What the exercise asks:
Starting with the line that contains "The client would like bounding boxes around the dark" and stopping after the line that contains "The client would like bounding boxes around the silver", return each line below exactly as written, with no others.
Segment Start: Entries supplied
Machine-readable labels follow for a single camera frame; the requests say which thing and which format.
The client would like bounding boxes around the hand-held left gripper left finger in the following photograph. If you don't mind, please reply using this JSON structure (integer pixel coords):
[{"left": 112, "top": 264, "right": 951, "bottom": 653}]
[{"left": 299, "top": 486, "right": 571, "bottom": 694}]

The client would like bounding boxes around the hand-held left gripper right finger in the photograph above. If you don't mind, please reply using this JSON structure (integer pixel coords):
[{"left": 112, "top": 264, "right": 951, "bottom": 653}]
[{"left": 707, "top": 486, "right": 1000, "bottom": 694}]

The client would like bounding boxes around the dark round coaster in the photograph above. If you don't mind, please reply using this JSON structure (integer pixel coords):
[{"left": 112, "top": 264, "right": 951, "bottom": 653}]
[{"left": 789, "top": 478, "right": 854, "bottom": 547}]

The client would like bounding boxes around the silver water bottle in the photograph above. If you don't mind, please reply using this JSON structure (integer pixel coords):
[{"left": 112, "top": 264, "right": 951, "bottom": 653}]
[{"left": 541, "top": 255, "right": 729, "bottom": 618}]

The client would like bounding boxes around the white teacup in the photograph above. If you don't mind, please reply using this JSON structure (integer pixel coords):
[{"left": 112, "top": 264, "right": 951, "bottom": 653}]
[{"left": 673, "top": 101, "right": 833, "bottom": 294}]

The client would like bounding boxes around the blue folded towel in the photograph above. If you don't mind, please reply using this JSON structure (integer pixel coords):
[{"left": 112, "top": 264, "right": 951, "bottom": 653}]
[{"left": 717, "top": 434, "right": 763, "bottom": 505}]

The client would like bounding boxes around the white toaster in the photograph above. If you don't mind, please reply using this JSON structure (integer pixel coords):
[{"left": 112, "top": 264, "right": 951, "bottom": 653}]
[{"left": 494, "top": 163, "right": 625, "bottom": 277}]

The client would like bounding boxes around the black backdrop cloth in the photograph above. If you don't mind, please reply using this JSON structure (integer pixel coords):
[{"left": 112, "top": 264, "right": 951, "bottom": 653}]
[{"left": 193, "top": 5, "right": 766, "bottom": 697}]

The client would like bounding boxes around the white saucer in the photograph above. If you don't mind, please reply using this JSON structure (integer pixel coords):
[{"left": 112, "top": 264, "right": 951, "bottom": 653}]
Segment End: Entries supplied
Result of the exercise:
The client would like bounding boxes around the dark round coaster in the photograph above. If you don't mind, please reply using this JSON structure (integer pixel coords):
[{"left": 112, "top": 264, "right": 951, "bottom": 653}]
[{"left": 789, "top": 478, "right": 854, "bottom": 547}]

The client would like bounding boxes around the silver water bottle in the photograph above. If you don't mind, please reply using this JSON structure (integer pixel coords):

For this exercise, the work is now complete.